───── RECORD EXCERPTS ─────

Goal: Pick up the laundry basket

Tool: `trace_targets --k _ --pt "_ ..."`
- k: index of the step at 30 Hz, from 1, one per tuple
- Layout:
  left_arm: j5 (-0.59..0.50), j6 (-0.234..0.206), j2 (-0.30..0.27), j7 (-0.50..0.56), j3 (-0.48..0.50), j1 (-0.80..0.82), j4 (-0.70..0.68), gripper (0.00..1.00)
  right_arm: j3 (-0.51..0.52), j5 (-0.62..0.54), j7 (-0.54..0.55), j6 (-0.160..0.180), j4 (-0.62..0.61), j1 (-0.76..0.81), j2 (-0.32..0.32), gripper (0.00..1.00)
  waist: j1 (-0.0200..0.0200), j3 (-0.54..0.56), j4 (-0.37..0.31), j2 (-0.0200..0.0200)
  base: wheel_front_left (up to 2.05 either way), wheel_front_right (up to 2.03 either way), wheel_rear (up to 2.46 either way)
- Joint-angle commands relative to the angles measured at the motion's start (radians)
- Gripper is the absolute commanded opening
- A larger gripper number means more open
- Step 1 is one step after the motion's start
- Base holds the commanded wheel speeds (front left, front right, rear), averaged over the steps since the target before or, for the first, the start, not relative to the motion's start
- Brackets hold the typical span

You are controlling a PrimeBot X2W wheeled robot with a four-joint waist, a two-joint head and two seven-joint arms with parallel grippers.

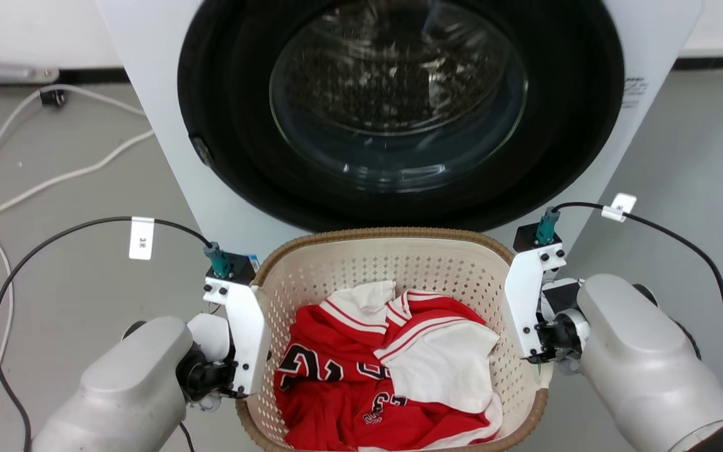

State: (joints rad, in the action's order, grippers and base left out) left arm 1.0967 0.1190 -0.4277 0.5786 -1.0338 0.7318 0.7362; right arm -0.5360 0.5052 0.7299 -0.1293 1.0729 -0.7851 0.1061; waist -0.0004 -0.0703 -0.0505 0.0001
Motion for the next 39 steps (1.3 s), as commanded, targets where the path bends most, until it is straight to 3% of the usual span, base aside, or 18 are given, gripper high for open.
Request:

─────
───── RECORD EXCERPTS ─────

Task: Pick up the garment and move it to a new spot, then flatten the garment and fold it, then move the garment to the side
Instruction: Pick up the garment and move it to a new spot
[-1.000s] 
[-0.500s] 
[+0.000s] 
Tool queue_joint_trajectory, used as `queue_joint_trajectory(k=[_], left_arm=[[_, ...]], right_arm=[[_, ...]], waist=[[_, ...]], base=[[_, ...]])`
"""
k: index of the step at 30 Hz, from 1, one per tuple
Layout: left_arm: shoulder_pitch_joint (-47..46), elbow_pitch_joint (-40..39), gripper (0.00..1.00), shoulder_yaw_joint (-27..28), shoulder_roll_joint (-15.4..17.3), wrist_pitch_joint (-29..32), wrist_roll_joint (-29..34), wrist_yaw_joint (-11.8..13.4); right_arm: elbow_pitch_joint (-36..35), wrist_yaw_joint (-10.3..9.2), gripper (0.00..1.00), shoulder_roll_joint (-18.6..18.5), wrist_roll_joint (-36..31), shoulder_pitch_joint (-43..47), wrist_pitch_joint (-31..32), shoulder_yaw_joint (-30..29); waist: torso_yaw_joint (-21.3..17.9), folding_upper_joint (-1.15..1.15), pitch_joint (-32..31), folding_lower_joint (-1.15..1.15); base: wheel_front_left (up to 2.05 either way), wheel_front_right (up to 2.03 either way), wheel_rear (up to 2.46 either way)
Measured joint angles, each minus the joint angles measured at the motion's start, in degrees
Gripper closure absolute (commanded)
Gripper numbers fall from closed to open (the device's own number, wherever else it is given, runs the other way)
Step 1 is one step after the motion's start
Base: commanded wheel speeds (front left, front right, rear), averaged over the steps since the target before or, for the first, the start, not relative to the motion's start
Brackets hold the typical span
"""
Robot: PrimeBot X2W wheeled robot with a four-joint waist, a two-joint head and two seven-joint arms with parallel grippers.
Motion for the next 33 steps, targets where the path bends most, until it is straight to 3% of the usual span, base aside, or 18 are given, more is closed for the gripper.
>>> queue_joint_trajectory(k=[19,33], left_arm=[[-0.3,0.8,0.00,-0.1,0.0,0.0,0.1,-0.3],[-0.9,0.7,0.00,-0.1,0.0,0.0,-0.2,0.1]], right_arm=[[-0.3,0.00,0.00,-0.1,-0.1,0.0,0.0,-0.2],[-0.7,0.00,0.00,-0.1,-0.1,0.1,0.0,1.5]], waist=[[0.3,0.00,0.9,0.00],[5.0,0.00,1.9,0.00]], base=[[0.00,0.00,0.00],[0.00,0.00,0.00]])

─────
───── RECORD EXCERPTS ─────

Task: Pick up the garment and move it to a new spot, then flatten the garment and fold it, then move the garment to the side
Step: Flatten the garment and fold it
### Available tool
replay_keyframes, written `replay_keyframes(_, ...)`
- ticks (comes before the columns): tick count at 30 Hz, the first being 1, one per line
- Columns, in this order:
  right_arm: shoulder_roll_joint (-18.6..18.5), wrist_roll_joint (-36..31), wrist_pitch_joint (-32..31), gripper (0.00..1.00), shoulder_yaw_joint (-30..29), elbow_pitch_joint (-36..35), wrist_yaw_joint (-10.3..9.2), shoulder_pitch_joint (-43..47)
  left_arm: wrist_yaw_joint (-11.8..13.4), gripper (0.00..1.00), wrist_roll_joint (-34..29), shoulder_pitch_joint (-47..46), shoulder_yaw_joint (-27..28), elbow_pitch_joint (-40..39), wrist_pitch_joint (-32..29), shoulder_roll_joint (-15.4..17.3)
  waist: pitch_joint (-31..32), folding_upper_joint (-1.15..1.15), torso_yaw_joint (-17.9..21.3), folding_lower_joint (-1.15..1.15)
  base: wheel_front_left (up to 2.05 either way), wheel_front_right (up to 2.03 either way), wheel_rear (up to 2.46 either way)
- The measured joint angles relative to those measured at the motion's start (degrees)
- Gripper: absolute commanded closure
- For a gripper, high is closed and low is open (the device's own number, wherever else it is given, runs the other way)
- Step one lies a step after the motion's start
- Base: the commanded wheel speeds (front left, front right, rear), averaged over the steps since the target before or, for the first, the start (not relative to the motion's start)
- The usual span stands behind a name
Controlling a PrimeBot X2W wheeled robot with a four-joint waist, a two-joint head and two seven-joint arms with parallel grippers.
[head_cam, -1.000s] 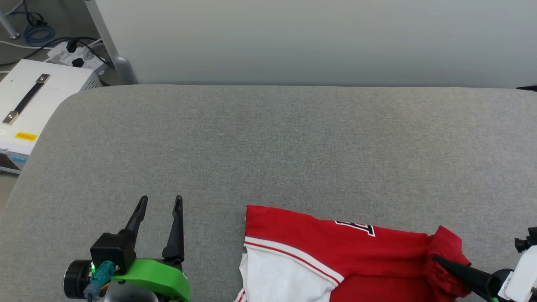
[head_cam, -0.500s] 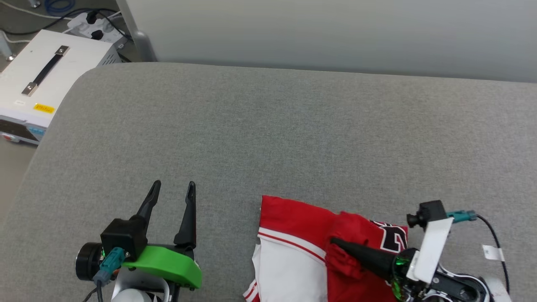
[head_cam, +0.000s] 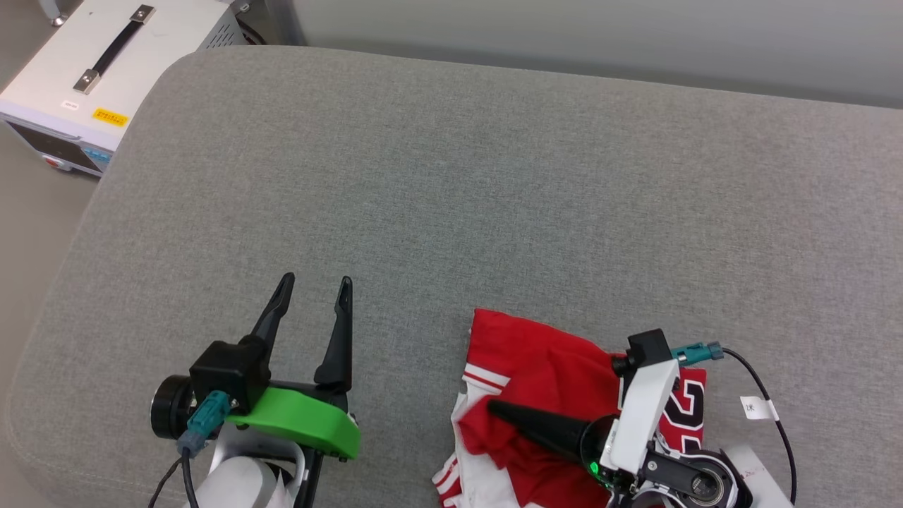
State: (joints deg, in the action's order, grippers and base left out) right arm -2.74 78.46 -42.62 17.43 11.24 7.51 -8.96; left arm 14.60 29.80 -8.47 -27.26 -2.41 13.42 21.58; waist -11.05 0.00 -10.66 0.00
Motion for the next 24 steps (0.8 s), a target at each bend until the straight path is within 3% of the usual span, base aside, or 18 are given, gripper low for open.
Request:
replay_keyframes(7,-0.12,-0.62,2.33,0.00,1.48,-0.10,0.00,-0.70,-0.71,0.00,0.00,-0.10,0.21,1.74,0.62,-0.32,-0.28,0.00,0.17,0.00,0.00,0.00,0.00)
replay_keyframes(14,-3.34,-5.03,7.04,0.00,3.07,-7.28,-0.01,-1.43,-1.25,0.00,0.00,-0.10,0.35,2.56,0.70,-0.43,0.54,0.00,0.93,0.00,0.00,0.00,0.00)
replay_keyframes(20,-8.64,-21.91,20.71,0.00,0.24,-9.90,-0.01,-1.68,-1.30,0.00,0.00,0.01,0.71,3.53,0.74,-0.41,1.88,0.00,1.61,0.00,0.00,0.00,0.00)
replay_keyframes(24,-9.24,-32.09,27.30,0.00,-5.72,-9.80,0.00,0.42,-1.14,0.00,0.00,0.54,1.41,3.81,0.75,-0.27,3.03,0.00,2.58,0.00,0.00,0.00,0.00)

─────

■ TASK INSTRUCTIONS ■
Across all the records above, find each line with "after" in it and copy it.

■ SOLUTION ■
- Step 1 is one step after the motion's start
Step 1 is one step after the motion's start
- Step one lies a step after the motion's start

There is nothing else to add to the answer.